The Moranbong Band appears to have hit a more resonant chord with both the regime it promotes—and which tirelessly promotes them—and the listening public.
But in a country where all forms of art serve political ends, what exactly is behind this pop sensation? Could it be that Kim, who spent some of his childhood in Europe, harbors a promising openness to Western culture? Or are they just another repackaging of the old guard—this time in sequins?
On that score, foreign reviews are mixed.
“I guess the question is whether control from above can ever be relaxed sufficiently, and I see no signs of that happening,” said Keith Howard, a professor at the department of music and center of Korean studies at the University of London. “Managers, composers, arrangers, choreographers and all the others who sit behind the performers themselves are still bound by the dogma of socialist realism, in terms of texts, towing the party line, respect to the leadership, morality.”
Adam Cathcart, a China and North Korea expert at the University of Leeds, said violinist Sonu’s reappearance this month when the band went to the provinces after performing in Pyongyang was particularly noteworthy because it quashes rumors she was somehow caught up in the fallout of the purge and execution of Kim’s uncle, Jang Song Thaek.
He said the band travelled to China during Jang’s visit there in August 2012.
“She obviously hasn’t been purged or otherwise ostracized,” Cathcart said.
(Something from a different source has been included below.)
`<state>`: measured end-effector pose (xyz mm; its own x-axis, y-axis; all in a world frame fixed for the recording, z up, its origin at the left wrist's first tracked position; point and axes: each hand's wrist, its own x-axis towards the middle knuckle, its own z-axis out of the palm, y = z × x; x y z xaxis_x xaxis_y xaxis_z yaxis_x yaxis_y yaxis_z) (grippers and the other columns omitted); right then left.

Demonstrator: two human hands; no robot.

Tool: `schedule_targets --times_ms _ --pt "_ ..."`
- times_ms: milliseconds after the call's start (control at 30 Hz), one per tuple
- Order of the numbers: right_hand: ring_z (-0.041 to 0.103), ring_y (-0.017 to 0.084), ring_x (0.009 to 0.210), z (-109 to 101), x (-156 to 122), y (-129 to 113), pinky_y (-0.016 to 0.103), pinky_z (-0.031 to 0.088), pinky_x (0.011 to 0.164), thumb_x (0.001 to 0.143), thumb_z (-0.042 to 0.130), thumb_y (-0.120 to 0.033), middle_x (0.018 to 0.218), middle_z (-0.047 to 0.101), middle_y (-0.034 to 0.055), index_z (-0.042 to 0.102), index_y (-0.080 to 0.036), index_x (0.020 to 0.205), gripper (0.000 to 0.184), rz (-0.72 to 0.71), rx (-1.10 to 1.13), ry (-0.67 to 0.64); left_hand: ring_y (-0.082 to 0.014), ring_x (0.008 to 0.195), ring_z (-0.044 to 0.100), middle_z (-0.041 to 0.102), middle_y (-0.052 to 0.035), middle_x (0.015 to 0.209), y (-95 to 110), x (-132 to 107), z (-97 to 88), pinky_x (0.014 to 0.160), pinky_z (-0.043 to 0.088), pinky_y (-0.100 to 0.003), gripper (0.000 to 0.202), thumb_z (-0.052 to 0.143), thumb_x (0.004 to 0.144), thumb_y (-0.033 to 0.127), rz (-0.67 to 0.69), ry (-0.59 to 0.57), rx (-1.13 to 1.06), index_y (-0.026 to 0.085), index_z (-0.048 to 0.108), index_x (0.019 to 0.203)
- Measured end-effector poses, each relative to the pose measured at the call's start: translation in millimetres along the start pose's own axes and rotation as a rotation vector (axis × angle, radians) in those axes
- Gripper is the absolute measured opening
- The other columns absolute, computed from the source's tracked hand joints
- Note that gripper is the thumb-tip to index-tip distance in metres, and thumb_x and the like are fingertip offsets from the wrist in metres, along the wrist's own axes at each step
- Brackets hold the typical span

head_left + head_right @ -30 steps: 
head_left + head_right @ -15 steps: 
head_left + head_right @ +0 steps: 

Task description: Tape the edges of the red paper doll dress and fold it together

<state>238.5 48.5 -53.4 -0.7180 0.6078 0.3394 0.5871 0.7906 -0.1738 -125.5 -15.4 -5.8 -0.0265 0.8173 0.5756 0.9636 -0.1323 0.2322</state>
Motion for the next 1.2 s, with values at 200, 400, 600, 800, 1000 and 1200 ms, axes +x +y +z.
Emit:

The timing of the band’s debut, less than a year after the transition to Kim from his father, Kim Jong Il, suggests they were one of the younger Kim’s first big signature projects. Broadcasts of their initial show were so popular the streets of Pyongyang reportedly went empty.
Kim’s role as executive producer is also not unprecedented.
“North Korea has a history of regime-supported arts that in both content and form serve the state,” said Darcie Draudt, a North Korea analyst and contributor the Sino-NK website. “Kim Jong Il had a special interest in the film industry, and saw it as a powerful ideological weapon in service of the revolution. He also formed the Pochonbo Electronic Ensemble in 1983, which combined electronic instruments with traditional Korean music.”
Draudt said Kim Jong Un is similarly trying to use the Moranbong Band as a tool to “spur the appropriate spirit” of the nation behind the goals of his leadership.
How the band feels about any of that is hard to say. Its members don’t do interviews.
But one thing is certain: they exist to serve their No. 1 fan.
“I don’t think [the band] is in any danger of eclipsing Kim Jong Un in terms of popularity, given the weight and inherent momentum of the cult of personality around the Kim leadership since the late 1960s,” Cathcart said “North Korean artists and musicians know their place within that system and know that to succeed within it, one does not attempt to go beyond established boundaries.”